Knot 4--genus and the rank of classes in W(Q(t))

TL;DR

This paper introduces a new, easily computed lower bound on the 4-genus of knots using algebraic invariants derived from Seifert matrices, improving bounds for specific knots.

Contribution

It presents a novel bound on the minimal rank in the Witt group associated with a knot, which is complete modulo torsion and applicable to explicit knot examples.

Findings

New bound on the minimal rank of the class in the Witt group

Bound is complete modulo torsion in the Witt group

Application to specific knots yields new 4-genus bounds

Abstract

To a Seifert matrix of a knot K one can associate a matrix w(K) with entries in the rational function field, Q(t).

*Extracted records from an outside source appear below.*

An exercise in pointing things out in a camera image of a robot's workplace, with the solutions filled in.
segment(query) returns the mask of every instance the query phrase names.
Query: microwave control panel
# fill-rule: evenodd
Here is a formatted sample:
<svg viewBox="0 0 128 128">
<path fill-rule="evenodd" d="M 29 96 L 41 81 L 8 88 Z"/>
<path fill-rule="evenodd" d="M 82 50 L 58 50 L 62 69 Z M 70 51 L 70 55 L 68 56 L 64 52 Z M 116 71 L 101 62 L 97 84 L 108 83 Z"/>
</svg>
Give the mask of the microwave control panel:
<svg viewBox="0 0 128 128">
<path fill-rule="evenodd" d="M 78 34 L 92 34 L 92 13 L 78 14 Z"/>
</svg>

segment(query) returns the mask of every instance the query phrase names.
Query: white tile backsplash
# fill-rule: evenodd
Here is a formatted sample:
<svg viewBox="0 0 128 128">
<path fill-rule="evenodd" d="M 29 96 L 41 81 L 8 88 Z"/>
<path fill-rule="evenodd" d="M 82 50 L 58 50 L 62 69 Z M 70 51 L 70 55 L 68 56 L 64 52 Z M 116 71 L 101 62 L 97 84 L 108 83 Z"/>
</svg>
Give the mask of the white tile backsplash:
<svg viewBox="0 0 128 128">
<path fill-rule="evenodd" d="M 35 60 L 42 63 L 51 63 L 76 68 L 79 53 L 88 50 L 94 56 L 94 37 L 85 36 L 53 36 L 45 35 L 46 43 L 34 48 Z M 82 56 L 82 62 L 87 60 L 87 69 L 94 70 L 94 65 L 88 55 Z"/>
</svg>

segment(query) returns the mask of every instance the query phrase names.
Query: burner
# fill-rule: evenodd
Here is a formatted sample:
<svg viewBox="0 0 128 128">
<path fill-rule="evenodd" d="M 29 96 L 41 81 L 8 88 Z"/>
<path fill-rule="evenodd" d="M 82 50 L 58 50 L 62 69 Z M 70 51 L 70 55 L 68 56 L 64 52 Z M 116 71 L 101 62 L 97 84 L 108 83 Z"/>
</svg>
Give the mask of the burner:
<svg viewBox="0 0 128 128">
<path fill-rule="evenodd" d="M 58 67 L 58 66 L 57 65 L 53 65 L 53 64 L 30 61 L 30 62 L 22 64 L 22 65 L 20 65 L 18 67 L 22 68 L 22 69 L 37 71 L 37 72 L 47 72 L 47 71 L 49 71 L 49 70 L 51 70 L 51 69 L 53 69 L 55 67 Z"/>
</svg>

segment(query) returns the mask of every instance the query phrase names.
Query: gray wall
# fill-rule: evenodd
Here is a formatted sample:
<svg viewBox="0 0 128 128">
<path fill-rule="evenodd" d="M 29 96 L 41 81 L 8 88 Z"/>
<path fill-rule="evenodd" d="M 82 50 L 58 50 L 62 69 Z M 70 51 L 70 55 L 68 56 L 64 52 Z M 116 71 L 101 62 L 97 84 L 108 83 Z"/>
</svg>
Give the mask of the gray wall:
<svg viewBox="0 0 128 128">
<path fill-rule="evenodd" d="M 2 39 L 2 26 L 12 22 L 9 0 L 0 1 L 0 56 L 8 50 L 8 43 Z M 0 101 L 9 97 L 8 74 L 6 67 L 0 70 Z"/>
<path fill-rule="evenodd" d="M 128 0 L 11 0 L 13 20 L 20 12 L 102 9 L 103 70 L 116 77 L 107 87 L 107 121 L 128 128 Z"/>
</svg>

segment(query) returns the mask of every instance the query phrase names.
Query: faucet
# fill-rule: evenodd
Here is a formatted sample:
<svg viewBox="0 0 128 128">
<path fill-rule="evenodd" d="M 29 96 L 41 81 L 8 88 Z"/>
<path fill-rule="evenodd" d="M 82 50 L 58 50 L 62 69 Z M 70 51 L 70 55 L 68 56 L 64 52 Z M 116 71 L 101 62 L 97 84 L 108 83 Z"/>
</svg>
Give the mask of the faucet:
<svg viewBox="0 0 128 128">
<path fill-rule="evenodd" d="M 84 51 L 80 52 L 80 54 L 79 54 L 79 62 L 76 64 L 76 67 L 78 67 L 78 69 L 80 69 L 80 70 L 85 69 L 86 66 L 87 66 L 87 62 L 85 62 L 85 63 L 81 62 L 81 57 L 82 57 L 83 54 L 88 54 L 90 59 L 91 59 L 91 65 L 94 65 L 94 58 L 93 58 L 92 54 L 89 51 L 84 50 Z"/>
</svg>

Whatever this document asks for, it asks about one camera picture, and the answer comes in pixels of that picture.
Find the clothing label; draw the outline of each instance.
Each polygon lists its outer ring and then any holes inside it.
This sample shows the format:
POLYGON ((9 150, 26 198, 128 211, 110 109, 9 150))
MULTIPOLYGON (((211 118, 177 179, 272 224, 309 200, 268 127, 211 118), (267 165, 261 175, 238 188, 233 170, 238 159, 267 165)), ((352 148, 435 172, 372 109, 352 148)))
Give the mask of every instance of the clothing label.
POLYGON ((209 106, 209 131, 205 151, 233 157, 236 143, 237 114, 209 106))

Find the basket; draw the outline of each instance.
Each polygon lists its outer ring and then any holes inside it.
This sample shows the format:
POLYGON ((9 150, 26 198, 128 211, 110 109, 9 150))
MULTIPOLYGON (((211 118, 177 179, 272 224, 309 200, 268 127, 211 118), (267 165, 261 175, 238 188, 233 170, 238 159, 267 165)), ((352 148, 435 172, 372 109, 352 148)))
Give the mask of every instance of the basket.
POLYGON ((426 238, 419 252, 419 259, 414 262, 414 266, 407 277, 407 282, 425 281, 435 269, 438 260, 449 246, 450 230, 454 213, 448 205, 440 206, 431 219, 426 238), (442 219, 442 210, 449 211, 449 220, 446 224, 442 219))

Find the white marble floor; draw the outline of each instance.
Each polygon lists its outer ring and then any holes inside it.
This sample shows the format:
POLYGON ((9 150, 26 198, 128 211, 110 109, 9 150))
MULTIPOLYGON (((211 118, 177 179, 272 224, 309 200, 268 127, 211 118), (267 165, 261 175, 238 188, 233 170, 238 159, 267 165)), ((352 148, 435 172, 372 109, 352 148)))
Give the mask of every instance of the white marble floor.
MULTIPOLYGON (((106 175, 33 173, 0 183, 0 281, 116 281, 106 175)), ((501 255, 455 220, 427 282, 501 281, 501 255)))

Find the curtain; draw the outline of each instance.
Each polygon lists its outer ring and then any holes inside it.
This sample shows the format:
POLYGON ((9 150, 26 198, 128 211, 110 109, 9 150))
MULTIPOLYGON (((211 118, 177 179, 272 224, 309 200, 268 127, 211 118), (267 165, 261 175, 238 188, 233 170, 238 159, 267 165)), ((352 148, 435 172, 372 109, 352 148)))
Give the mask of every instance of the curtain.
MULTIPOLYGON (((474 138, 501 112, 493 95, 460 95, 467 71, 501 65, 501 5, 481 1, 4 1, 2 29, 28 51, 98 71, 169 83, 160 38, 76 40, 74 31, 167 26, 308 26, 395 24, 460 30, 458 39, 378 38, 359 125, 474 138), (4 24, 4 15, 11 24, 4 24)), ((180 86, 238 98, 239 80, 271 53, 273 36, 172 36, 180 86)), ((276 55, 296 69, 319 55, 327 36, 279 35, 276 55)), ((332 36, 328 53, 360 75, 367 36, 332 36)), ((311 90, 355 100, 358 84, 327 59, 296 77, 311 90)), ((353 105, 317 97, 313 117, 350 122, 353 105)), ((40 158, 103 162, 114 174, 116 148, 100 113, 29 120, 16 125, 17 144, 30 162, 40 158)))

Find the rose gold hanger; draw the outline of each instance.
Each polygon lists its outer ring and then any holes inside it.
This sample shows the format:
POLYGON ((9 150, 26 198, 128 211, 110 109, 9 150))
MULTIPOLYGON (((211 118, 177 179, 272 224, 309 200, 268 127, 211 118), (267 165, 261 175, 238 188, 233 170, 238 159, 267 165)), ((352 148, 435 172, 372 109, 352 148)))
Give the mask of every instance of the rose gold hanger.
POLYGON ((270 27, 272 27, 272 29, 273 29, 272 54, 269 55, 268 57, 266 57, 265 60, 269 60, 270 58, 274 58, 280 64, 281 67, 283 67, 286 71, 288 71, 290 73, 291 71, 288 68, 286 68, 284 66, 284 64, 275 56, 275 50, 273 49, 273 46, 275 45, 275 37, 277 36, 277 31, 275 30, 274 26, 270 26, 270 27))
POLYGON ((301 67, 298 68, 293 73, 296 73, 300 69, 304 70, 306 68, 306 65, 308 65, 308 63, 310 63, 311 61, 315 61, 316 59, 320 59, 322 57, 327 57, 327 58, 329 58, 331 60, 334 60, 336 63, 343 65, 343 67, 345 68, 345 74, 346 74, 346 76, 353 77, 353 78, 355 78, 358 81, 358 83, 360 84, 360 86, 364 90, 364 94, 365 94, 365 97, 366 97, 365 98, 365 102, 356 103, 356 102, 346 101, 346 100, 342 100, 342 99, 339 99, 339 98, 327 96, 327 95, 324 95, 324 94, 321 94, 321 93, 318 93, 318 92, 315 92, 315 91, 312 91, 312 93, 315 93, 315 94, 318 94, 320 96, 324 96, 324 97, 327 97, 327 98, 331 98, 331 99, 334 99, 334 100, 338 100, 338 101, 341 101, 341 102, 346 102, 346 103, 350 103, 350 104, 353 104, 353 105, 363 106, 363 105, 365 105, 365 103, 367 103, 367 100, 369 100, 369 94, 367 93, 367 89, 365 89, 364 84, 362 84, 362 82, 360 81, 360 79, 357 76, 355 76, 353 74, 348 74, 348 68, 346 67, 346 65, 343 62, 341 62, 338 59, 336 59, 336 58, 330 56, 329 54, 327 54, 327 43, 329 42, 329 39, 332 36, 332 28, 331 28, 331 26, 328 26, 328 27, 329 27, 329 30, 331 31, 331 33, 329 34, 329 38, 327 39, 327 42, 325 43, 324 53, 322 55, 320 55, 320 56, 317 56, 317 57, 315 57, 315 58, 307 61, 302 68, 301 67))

The Murasugi, Milnor, and Levine-Tristram knot signatures, all of which provide bounds on the 4-genus of a knot, are determined by w(K). More generally, the minimal rank of a representative of the class represented by w(K) in the Witt group of hermitian forms over Q(t) provides a lower bound for the 4-genus of K. Here we describe an easily computed new bound on the minimal rank of the class represented by w(K). Furthermore, this lower bound is complete modulo torsion in the Witt group. Specifically, if the bound on the rank is M, then 4w(K) has a representative of rank exactly 4M. Applications to explicit knots are given, finding 4-genus bounds for specific knots that are unattainable via other approaches.